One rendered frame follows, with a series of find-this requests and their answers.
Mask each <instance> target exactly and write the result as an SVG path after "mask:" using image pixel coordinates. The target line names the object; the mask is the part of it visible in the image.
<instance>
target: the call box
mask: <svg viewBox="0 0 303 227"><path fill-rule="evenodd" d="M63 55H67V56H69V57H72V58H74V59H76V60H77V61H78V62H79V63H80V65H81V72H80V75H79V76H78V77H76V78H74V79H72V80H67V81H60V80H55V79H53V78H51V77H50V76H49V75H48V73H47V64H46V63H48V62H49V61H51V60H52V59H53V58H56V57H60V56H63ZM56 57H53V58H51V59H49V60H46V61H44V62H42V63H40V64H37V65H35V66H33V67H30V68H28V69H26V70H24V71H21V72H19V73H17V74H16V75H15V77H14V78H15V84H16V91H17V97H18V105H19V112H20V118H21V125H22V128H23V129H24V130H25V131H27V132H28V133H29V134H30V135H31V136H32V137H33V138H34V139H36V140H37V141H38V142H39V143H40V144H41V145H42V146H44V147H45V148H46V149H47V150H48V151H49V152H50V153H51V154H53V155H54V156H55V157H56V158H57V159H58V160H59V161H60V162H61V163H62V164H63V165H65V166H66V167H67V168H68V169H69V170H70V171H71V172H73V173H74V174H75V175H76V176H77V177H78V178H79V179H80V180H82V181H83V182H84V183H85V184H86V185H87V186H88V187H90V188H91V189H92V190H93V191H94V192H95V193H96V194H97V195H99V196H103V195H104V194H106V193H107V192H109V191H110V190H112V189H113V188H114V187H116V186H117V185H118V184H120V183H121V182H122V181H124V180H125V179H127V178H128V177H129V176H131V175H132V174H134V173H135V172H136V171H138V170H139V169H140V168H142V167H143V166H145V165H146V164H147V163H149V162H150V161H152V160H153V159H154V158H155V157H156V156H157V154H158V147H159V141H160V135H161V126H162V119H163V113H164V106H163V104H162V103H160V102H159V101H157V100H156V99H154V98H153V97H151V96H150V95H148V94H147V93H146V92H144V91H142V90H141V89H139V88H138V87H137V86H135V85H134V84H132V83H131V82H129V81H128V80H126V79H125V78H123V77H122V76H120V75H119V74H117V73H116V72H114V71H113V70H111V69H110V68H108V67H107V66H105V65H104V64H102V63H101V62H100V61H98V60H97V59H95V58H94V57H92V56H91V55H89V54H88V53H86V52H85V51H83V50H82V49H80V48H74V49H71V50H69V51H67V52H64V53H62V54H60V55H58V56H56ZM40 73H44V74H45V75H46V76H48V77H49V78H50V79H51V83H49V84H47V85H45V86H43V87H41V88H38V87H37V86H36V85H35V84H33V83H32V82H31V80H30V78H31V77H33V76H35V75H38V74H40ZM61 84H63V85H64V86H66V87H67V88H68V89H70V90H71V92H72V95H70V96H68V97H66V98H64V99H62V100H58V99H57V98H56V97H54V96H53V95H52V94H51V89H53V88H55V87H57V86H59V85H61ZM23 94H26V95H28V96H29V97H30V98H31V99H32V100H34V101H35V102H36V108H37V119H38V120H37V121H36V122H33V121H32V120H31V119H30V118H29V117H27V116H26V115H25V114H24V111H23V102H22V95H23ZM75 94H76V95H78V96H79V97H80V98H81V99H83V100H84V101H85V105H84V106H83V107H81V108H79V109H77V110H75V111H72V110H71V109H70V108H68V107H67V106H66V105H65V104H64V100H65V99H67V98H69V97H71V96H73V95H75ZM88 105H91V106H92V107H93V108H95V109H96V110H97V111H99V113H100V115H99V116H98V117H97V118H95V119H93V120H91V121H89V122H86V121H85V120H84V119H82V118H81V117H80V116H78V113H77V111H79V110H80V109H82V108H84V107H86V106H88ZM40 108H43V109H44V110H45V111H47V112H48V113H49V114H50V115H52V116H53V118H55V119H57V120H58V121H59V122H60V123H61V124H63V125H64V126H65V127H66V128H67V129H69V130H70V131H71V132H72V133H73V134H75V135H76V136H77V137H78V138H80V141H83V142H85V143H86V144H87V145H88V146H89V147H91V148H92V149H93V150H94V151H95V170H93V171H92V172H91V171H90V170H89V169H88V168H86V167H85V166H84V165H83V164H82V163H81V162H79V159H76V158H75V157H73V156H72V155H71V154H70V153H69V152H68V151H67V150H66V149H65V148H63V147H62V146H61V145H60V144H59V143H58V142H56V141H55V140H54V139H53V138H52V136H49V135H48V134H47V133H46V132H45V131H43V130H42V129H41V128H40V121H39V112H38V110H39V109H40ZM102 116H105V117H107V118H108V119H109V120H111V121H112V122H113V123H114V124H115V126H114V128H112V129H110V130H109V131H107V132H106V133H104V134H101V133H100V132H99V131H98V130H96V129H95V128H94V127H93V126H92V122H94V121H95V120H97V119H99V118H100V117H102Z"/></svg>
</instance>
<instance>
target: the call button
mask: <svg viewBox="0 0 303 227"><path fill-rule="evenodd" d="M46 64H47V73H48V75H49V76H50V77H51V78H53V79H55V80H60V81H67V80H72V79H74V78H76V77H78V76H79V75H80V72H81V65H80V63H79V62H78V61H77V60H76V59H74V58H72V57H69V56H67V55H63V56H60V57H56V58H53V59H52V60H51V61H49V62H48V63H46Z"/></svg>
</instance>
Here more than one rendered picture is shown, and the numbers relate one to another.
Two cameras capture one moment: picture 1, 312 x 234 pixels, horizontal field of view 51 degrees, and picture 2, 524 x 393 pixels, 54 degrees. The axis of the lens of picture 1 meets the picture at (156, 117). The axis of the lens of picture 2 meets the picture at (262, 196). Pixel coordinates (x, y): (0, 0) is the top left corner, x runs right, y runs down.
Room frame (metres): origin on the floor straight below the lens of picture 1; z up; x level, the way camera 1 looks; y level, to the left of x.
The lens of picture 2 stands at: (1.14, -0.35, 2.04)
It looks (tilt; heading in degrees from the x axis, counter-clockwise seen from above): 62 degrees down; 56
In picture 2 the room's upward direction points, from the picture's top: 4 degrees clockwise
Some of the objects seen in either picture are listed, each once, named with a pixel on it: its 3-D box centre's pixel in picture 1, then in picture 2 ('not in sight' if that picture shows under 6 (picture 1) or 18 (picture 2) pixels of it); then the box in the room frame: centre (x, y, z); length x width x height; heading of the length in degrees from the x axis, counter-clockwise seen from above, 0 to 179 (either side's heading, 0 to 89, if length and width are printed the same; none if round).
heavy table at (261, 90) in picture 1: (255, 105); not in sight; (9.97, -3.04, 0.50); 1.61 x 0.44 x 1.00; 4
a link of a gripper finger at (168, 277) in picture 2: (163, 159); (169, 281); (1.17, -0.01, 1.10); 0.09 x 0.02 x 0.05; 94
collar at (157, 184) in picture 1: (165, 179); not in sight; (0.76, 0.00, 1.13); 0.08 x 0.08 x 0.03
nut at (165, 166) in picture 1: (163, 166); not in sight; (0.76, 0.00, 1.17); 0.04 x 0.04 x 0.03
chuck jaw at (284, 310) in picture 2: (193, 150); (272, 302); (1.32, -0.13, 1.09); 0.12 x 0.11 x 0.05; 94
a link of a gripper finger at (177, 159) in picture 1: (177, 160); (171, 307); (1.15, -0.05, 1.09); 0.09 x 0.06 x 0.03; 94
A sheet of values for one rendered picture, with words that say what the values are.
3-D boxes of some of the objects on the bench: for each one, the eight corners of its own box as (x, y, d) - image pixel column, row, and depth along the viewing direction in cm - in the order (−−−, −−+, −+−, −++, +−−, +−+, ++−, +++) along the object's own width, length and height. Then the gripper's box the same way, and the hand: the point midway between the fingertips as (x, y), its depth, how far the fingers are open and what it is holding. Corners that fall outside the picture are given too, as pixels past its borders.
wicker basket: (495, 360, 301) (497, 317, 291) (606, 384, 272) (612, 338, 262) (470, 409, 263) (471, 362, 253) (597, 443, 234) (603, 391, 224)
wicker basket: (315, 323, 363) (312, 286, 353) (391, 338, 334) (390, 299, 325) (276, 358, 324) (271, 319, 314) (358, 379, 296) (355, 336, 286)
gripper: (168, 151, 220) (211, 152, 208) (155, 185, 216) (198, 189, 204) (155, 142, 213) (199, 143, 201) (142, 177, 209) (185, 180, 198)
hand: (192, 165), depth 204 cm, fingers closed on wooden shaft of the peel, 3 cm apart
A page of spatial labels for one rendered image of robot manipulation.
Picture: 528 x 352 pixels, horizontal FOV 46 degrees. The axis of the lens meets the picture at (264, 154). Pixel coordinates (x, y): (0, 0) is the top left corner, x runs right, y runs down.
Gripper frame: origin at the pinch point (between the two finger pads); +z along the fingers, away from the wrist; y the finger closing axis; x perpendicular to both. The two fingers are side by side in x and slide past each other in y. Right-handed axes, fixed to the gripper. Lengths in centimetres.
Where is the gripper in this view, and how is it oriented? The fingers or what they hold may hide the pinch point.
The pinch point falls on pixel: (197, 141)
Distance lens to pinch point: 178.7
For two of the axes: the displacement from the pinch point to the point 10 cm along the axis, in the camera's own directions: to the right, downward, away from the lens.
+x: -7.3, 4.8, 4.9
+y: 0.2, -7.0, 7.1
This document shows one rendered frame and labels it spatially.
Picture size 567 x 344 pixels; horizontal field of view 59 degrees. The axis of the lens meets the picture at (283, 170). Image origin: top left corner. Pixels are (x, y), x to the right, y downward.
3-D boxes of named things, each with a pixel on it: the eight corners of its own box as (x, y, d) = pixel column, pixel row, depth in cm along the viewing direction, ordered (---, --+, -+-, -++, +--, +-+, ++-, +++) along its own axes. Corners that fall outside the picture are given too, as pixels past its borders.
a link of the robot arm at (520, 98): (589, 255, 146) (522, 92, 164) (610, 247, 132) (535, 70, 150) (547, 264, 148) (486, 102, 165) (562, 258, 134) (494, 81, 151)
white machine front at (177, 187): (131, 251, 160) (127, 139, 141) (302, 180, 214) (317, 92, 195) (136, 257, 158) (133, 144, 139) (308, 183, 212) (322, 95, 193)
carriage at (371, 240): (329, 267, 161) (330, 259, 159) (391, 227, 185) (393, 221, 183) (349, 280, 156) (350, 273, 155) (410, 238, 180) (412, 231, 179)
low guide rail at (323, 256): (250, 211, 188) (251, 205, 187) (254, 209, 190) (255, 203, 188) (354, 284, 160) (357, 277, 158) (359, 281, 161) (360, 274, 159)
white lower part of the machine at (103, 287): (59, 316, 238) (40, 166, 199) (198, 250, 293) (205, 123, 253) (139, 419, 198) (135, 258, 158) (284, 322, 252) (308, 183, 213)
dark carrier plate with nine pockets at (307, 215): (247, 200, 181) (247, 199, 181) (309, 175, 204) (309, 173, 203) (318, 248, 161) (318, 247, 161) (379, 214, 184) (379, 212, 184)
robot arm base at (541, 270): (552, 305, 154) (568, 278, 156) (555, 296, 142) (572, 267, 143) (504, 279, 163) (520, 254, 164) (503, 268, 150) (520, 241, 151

### Your goal
From the records above, extract exactly and only the lines that begin at the line with "Picture size 567" and stop after the line with "carriage at (371, 240): (329, 267, 161)".

### Written response
Picture size 567 x 344 pixels; horizontal field of view 59 degrees. The axis of the lens meets the picture at (283, 170). Image origin: top left corner. Pixels are (x, y), x to the right, y downward.
3-D boxes of named things, each with a pixel on it: the eight corners of its own box as (x, y, d) = pixel column, pixel row, depth in cm along the viewing direction, ordered (---, --+, -+-, -++, +--, +-+, ++-, +++) along its own axes. Corners that fall outside the picture are given too, as pixels past its borders.
a link of the robot arm at (520, 98): (589, 255, 146) (522, 92, 164) (610, 247, 132) (535, 70, 150) (547, 264, 148) (486, 102, 165) (562, 258, 134) (494, 81, 151)
white machine front at (177, 187): (131, 251, 160) (127, 139, 141) (302, 180, 214) (317, 92, 195) (136, 257, 158) (133, 144, 139) (308, 183, 212) (322, 95, 193)
carriage at (371, 240): (329, 267, 161) (330, 259, 159) (391, 227, 185) (393, 221, 183) (349, 280, 156) (350, 273, 155) (410, 238, 180) (412, 231, 179)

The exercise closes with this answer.